Final answer:
To find the risk-free rate, we can use the Capital Asset Pricing Model (CAPM), which requires the expected return on the stock, the expected return on the market, and the beta. Using the given values, we can calculate the risk-free rate to be approximately 16.3%.
Step-by-step explanation:
To find the risk-free rate, we can use the Capital Asset Pricing Model (CAPM). The formula for CAPM is:
Expected Return = Risk-Free Rate + Beta * (Expected Market Return - Risk-Free Rate)

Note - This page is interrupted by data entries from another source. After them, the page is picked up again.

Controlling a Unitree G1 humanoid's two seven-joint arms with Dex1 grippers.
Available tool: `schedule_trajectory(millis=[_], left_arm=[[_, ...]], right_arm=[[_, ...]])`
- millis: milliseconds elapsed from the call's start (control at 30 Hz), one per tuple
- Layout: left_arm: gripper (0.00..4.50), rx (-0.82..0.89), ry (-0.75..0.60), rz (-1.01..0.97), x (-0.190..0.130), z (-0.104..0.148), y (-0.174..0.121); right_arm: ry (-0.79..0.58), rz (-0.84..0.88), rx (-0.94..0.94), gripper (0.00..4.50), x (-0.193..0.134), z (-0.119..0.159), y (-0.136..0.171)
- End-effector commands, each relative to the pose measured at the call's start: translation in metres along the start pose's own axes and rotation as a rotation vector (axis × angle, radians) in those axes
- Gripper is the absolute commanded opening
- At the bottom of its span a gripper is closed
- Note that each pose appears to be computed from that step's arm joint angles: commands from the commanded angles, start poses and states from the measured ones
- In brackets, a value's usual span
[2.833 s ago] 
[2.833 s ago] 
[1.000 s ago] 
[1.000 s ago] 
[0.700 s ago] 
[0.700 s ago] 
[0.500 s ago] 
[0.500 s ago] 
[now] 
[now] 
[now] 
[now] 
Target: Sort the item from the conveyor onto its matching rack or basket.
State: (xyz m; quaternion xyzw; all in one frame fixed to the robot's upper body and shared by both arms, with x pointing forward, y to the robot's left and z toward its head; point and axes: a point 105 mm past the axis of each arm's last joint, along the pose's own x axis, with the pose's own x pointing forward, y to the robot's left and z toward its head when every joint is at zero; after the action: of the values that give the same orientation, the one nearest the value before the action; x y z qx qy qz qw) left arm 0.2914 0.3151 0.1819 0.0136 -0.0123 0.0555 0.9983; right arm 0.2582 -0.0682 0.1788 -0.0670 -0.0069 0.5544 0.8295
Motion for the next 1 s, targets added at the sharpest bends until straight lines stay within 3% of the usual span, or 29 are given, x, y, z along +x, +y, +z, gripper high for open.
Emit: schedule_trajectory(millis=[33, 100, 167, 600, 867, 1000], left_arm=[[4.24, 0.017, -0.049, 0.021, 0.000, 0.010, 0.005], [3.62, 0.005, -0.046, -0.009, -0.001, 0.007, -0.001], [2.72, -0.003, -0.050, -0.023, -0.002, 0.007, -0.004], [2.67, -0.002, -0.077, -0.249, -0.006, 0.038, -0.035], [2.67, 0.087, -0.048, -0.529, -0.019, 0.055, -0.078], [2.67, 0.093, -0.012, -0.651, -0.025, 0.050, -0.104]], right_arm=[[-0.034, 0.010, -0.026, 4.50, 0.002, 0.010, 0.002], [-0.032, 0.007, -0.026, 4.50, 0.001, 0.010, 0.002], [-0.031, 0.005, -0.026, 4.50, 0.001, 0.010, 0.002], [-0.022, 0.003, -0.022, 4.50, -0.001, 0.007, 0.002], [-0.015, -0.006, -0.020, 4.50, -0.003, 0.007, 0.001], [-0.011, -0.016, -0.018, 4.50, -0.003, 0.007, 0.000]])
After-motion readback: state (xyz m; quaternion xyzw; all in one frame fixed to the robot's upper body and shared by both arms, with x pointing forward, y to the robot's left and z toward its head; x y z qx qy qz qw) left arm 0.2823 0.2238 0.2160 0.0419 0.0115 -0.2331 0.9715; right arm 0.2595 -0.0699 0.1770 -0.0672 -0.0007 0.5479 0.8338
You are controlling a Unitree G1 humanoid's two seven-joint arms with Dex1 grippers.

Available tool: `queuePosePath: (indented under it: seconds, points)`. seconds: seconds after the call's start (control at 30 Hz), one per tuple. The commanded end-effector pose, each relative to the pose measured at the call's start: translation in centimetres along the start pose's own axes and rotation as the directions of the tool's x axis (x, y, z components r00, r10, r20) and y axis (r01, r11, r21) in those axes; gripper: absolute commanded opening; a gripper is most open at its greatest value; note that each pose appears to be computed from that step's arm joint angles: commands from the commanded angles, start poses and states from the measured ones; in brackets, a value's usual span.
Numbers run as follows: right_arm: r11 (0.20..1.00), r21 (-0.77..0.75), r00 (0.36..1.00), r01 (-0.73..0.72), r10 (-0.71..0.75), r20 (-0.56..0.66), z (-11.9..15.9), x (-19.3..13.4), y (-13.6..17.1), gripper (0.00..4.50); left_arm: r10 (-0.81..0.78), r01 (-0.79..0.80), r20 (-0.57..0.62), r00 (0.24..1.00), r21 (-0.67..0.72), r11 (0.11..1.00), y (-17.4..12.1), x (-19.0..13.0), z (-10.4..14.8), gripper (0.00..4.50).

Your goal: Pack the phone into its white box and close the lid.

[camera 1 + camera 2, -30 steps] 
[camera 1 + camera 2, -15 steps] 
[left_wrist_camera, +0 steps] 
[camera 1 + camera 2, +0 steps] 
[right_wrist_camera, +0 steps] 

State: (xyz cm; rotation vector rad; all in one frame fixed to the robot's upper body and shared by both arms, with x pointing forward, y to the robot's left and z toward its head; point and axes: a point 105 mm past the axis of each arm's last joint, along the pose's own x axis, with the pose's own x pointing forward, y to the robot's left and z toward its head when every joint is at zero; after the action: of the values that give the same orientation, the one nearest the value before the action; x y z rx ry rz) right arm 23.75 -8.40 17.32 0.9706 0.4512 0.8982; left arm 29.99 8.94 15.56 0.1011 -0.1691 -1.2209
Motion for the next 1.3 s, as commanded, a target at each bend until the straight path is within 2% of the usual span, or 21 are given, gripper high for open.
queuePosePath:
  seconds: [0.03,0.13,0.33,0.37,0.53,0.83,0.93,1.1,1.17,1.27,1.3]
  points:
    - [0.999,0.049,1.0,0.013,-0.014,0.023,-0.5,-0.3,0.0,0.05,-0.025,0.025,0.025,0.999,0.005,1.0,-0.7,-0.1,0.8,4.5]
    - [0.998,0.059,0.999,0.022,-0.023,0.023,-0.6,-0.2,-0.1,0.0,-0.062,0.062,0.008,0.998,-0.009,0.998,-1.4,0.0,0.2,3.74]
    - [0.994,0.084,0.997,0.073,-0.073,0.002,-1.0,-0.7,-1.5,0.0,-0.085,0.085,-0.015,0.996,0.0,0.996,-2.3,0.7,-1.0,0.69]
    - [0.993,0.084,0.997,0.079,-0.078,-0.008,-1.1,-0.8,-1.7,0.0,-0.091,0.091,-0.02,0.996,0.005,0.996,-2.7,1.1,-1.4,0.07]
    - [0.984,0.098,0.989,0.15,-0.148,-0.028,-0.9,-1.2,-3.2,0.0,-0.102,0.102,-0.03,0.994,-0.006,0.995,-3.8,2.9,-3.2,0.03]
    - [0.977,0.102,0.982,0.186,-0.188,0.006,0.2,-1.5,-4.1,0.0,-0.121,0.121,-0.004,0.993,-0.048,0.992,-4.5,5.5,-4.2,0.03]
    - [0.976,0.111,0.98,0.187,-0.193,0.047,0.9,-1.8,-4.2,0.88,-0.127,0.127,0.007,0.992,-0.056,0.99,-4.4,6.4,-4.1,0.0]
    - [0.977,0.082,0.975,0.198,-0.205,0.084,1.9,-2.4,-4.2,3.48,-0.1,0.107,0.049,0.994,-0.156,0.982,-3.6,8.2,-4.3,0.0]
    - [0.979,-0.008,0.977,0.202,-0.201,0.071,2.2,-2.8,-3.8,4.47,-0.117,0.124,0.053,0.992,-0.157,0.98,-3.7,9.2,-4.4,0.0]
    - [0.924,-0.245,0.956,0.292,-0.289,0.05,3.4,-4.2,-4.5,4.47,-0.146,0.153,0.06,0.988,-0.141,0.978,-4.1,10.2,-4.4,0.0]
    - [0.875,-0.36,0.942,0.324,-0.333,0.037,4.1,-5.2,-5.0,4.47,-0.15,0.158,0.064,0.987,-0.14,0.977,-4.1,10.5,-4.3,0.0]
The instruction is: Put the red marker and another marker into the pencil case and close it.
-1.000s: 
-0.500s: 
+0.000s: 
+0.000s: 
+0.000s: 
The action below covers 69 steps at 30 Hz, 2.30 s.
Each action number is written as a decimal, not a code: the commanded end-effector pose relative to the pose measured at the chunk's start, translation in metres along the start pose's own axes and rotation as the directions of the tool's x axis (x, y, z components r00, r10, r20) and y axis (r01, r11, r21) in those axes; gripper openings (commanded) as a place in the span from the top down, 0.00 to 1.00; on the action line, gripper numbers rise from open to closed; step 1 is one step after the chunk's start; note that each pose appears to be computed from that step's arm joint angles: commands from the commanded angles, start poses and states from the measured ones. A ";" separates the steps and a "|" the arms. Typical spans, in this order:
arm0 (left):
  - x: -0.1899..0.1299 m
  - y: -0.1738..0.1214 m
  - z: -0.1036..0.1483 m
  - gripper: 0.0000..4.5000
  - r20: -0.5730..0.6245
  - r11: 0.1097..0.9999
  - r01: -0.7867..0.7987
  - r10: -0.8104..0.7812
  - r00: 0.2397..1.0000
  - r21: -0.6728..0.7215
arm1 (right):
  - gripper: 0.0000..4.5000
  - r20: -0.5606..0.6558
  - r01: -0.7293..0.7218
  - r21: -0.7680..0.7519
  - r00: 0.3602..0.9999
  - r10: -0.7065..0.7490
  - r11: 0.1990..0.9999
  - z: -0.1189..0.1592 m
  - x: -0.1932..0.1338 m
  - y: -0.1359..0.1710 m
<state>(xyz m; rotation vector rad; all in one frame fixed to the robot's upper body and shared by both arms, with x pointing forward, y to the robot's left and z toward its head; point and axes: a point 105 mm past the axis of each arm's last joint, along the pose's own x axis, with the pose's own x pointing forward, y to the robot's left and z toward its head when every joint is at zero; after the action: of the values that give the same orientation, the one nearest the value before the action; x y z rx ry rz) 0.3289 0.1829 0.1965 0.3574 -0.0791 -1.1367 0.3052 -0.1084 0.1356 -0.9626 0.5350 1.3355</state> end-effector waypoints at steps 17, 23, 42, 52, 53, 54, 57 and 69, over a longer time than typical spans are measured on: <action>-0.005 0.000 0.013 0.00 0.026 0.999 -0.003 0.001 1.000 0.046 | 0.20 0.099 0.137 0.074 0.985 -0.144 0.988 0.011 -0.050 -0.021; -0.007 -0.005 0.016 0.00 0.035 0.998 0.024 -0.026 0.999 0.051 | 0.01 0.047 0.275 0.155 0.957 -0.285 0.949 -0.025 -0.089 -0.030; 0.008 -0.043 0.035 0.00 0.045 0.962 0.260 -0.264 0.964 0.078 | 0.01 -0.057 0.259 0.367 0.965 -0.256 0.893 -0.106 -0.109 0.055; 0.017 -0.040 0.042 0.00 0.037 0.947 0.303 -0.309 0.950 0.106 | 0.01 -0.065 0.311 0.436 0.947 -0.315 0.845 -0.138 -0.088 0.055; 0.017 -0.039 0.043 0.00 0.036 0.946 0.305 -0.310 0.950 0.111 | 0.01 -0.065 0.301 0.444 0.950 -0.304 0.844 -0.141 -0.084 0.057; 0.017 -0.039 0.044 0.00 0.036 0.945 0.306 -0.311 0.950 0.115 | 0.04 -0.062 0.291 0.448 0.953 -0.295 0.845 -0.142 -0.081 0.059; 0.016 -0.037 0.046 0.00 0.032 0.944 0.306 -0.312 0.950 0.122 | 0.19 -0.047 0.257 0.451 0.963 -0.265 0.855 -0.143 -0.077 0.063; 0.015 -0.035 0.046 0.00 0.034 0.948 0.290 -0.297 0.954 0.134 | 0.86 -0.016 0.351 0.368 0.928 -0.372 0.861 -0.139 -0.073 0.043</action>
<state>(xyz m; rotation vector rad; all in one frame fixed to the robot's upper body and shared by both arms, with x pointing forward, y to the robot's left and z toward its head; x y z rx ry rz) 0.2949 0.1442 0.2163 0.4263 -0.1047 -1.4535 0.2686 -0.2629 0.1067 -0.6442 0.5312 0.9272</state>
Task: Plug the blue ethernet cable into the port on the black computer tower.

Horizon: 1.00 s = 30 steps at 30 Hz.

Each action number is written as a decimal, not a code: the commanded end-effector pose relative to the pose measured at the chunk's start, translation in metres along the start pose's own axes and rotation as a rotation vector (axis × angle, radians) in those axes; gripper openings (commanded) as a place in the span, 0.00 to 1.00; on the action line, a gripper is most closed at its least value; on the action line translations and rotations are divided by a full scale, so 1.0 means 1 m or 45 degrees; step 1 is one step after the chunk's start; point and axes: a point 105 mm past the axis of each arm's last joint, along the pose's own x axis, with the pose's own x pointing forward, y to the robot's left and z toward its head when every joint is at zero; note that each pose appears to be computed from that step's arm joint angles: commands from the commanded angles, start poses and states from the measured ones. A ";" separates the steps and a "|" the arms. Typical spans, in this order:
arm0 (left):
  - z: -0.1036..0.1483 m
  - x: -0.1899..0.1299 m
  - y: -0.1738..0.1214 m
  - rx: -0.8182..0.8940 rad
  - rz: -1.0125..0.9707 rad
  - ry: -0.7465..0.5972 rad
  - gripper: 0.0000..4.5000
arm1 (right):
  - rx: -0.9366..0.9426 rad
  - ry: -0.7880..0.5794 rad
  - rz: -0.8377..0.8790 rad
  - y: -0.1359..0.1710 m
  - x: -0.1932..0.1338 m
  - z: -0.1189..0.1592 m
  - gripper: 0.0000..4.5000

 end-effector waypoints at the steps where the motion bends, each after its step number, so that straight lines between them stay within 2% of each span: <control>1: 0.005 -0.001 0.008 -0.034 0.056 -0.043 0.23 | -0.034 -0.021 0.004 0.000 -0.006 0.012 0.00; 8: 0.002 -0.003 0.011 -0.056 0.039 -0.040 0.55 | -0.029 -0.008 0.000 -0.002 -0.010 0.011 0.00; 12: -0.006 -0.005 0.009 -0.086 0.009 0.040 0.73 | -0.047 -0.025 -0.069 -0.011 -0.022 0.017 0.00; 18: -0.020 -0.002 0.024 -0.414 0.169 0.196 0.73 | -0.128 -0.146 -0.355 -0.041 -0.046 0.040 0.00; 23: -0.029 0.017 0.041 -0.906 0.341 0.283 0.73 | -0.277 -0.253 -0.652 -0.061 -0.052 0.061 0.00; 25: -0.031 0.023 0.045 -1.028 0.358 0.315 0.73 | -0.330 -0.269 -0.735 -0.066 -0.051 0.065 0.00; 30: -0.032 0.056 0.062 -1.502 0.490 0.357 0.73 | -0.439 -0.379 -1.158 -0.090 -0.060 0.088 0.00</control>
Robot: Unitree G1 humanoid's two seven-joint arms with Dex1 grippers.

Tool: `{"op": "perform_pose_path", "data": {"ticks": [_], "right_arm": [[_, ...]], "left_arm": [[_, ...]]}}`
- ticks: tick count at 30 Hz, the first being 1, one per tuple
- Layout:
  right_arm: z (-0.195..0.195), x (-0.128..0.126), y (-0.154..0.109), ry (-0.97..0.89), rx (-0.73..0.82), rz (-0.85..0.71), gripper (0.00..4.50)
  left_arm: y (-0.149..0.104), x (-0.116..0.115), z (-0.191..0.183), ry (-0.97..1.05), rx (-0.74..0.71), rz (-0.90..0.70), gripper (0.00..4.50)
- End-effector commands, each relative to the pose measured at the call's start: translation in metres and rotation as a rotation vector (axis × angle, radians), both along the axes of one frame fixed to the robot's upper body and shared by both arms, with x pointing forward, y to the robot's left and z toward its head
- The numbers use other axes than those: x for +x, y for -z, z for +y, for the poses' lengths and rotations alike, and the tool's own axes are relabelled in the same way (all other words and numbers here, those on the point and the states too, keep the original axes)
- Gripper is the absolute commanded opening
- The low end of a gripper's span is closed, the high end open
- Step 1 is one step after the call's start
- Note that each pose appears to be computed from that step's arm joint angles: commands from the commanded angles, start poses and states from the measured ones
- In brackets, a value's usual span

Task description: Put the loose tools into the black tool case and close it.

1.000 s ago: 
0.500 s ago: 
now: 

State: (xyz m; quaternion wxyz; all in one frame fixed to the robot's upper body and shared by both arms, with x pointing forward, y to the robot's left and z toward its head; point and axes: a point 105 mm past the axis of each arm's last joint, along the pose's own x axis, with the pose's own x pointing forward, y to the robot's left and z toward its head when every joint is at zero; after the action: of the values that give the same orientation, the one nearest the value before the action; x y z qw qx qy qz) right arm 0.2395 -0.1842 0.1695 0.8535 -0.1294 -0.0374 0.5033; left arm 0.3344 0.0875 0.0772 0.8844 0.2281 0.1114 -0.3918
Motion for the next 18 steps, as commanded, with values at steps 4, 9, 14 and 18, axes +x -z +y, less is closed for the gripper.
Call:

Using the given information:
- Expected Return on Mike's Seafood stock = 17.9%
- Expected Return on the market = 13%
- Beta for Kiwi = 1.7
Plugging the values into the CAPM formula:
17.9% = Risk-Free Rate + 1.7 * (13% - Risk-Free Rate)
Simplifying the equation:
17.9% = Risk-Free Rate + 1.7 * 13% - 1.7 * Risk-Free Rate
Combine like terms:
17.9% = 13% + 0.3 * Risk-Free Rate
Subtract 13% from both sides:
4.9% = 0.3 * Risk-Free Rate
Divide both sides by 0.3:
Risk-Free Rate = 4.9% / 0.3 = 16.33%
Rounding to the nearest tenth, the risk-free rate is approximately 16.3%.